Kereta Pasundan akhirnya melambat, suara rem dan deru roda besi di atas rel menyambut kami dengan gaya khas stasiun-stasiun lama: penuh sejarah, hangat, dan sedikit bising. Stasiun Lempuyangan berdiri kokoh di depan mata, dengan langit Yogyakarta yang kini terang sepenuhnya. Sinar matahari menyorot dari sela-sela atap peron, menciptakan bayangan yang memanjang, seolah ikut menyambut kedatangan para penumpang.
Kami turun dari gerbong dengan langkah ringan, rasa kantuk perlahan tergantikan oleh antusiasme yang menghangatkan dada. Suara pedagang asongan, pengumuman kedatangan, dan derap kaki penumpang lain saling bersahutan di dalam kepala, tapi tidak membuat pusing—justru menghadirkan suasana khas Jogja yang sederhana namun penuh jiwa.
Perut kami mulai mengirimkan kode. Jam tangan menunjukkan pukul sebelas lebih sedikit, waktu yang pas untuk mencari makan siang. Sambil menyeret koper, kami berjalan keluar dari area stasiun, menyusuri deretan becak yang berjajar rapi dan pengemudi ojek online yang saling menawarkan jasa dengan senyum ramah. Di kejauhan, aroma gudeg yang legit mulai menyusup ke hidung.
"Aku pengin gudeg, tapi jangan yang terlalu manis, ya," kata istriku sambil tertawa kecil.
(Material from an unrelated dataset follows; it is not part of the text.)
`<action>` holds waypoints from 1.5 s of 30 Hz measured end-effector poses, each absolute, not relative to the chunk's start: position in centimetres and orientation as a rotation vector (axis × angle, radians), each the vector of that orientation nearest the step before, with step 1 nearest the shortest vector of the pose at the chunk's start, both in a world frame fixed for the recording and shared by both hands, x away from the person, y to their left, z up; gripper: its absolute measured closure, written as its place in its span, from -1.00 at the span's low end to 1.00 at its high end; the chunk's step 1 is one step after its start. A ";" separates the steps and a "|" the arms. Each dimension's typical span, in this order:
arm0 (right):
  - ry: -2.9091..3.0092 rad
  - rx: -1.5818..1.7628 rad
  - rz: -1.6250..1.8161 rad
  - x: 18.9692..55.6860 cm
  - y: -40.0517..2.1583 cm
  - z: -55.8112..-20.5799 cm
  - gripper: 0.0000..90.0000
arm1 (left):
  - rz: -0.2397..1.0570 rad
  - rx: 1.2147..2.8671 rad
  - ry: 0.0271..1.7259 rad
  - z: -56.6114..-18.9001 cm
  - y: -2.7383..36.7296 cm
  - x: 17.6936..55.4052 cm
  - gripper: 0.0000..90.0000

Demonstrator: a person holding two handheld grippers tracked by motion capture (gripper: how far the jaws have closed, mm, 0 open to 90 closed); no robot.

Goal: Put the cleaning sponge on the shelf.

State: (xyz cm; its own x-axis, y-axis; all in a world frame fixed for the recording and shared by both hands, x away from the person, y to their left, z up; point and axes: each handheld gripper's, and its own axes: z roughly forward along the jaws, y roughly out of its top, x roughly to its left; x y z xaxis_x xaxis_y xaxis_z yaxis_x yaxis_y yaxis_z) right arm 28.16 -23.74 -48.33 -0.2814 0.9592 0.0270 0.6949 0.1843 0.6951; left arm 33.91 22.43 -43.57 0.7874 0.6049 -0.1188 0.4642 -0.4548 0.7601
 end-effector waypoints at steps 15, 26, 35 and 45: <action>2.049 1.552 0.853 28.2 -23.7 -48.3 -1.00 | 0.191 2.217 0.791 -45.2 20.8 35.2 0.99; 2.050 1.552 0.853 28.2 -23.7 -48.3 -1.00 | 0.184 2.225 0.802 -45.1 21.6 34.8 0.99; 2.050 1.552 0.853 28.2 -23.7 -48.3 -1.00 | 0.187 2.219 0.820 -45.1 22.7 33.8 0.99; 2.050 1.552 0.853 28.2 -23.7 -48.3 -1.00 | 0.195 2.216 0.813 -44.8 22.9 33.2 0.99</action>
Pilihan kami jatuh pada Gudeg Bu Nur, sebuah tempat makan yang cukup terkenal di sekitar stasiun. Warungnya sederhana, tidak mencolok, tapi ramai oleh pelanggan yang sudah paham rasa. Di balik etalase kaca, aneka lauk tersusun rapi: krecek, telur pindang, ayam suwir, tahu bacem, dan tentu saja—gudeg nangka yang menggoda dengan warna cokelat keemasan.
Kami duduk di sudut, memesan seporsi gudeg komplit—dengan ayam kampung, telur, sambal krecek, dan nasi hangat. Rasa manis gurih dari gudeg berpadu dengan pedasnya krecek memberi kombinasi yang tidak bisa ditemukan di tempat lain. Es teh manis menjadi pelengkap yang pas di tengah cuaca Jogja yang mulai menghangat.
Suasananya sederhana tapi syahdu. Di meja sebelah, beberapa mahasiswa lokal sedang bercanda sambil makan, sementara dari dapur terdengar denting sendok dan suara ibu-ibu memasak. Suasana khas Jogja: santai, bersahabat, dan tidak pernah terburu-buru.
Selesai makan, kami duduk sejenak, tidak terburu-buru pergi. Kami membiarkan waktu berjalan perlahan—karena memang seperti itulah Jogja seharusnya dinikmati: dengan hati yang ringan dan perut yang kenyang.